Smaak, stijl en (on)originaliteit

Afgelopen weekend heb ik de film The Judge weer eens terug gekeken. De filmmuziek van Thomas Newman is valt onder de categorie “beste scores waarvan ik de cd nog niet heb” en ik heb daar dan ook erg van genoten tijdens het kijken.

Tijdens mijn kwartiertje onderzoek vanmorgen kwam ik deze review tegen met daarin een interessante vraag rondom Newman’s stijl en gebrek en ontwikkeling en originaliteit (zelf-plagiaat zo u wilt). Hier maakt de schrijver de vergelijking met The Equalizer van Harry Gregson-Williams.

In my recent review of The Equalizer, I wrote: “before I listened to the score, and before I saw the film, I knew exactly what this score would sound like, based purely on the name of the director, the name of the composer, and the genre of the film, and I was right.” In the case of The Equalizer, this was a negative thing, because that score was written in a style I generally don’t care for. In the case of The Judge, I could say exactly the same thing. If you have heard any of Thomas Newman’s pleasant drama scores over the years – The Help, Saving Mr. Banks, going all the way back to things like The Horse Whisperer and even Whispers in the Dark – then you will know exactly what this score sounds like. Gentle, intimate string writing. Quirky struck and plucked percussion items. Appealingly warm orchestrations. It’s all really agreeable and charming, and anyone with an affinity for Newman’s style will find it much to their liking. But, having criticized Harry Gregson-Williams for his unoriginality, can I then turn around and praise Thomas Newman for writing music that is just as unoriginal, but which I find more to my taste?
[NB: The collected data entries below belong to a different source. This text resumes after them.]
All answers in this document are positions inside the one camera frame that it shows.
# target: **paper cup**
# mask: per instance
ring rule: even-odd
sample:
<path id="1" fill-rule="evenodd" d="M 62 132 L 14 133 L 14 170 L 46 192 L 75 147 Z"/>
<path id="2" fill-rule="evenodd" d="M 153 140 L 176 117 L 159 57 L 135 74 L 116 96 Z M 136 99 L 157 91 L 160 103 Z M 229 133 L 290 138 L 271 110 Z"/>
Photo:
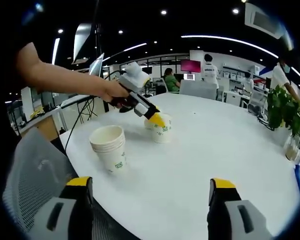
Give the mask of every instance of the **paper cup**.
<path id="1" fill-rule="evenodd" d="M 152 128 L 152 139 L 156 143 L 169 143 L 171 141 L 172 133 L 172 117 L 166 113 L 159 113 L 162 117 L 165 126 L 160 127 L 157 124 Z"/>
<path id="2" fill-rule="evenodd" d="M 90 135 L 89 141 L 108 172 L 118 174 L 127 168 L 126 139 L 120 126 L 100 127 Z"/>
<path id="3" fill-rule="evenodd" d="M 152 130 L 154 127 L 154 124 L 152 122 L 150 122 L 148 119 L 145 119 L 144 127 L 145 127 L 145 129 Z"/>

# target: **white round table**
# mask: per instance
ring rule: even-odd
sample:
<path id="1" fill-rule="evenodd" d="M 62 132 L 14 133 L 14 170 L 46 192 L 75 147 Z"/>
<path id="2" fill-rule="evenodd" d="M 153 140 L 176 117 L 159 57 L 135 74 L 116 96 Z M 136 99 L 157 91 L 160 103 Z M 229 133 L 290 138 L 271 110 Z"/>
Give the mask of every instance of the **white round table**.
<path id="1" fill-rule="evenodd" d="M 221 178 L 258 208 L 273 235 L 285 226 L 300 195 L 269 130 L 224 102 L 171 93 L 150 100 L 173 118 L 171 143 L 153 142 L 133 111 L 114 110 L 76 128 L 67 146 L 75 171 L 92 177 L 93 197 L 118 223 L 143 240 L 206 240 L 210 179 Z M 104 171 L 90 146 L 91 132 L 106 125 L 124 128 L 126 176 Z"/>

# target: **green plant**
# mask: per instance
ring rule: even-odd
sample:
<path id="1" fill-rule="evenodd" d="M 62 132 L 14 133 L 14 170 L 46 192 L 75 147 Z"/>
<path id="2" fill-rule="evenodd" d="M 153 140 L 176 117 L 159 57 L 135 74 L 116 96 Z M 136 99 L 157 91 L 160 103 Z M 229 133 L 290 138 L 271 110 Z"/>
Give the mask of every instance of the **green plant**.
<path id="1" fill-rule="evenodd" d="M 292 131 L 292 136 L 300 136 L 300 104 L 279 85 L 267 97 L 268 122 L 275 130 L 282 124 Z"/>

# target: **pink monitor screen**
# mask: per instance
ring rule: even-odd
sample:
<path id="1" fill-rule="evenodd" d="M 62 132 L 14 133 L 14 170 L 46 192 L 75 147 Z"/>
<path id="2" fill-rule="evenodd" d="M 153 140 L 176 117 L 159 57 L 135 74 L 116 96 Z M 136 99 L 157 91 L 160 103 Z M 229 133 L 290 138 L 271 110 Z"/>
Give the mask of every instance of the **pink monitor screen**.
<path id="1" fill-rule="evenodd" d="M 193 60 L 181 60 L 181 71 L 201 73 L 201 63 Z"/>

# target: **hand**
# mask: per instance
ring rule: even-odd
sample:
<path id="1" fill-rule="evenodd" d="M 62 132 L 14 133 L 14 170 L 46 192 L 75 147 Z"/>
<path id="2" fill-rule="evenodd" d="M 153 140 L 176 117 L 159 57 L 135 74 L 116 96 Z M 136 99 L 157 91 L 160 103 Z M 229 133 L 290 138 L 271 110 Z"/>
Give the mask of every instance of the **hand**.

Zijn conclusie aan het eind is dan ook als volgt:

Much of The Judge plays like a Thomas Newman Greatest Hits album, and although I find this music very enjoyable to listen to, to I have point it out as the album’s major drawback. If I’m not letting Harry Gregson-Williams get away with it for The Equalizer, I can’t let Thomas Newman get a free pass either.

De muzikale familie Gregson-Williams

In dit interview komt een leuke vraag voorbij waarin Harry Gregson-Williams iets prijsgeeft over de plaats van muziek in zijn jeugd en het ouderlijk gezin.

What was the first instrument you learned how to play and what would you say is your favorite instrument to write for, play?

I learned music since I was probably four. By the time I was seven I was shipped off to a boarding school, which was a specialist music school. So where some people would have an hour and a half of biology, an hour and a half of math, etc … my day was centered around music. Learning to read, to write, and sing music. I had all of the other lessons to get through high school, but they were very much secondary. So I could read music probably before I could read words at the age of 7.

My brothers and sisters all played musical instruments. My sister played the clarinet and I would play along with her. I played many instruments, but my main instrument was the piano – and I sang. Now it doesn’t really apply in a movie like The Equalizer where I didn’t use woodwinds at all, but on a movie like Shrek or countless other scores that I’ve done – often when I’m orchestrating a passage that may be sensitive, romantic, or has got some deep feeling in it- there will be a clarinet somewhere. And that probably goes back to my childhood and just making music with my brothers and sisters.

Nowadays I’m primarily a keyboard player. I have a lot of electronic equipment in my studio in order for me to make the demos that I make. Like all symphonic composers in the world I have a sampled orchestra. I have all the sounds at my fingertips.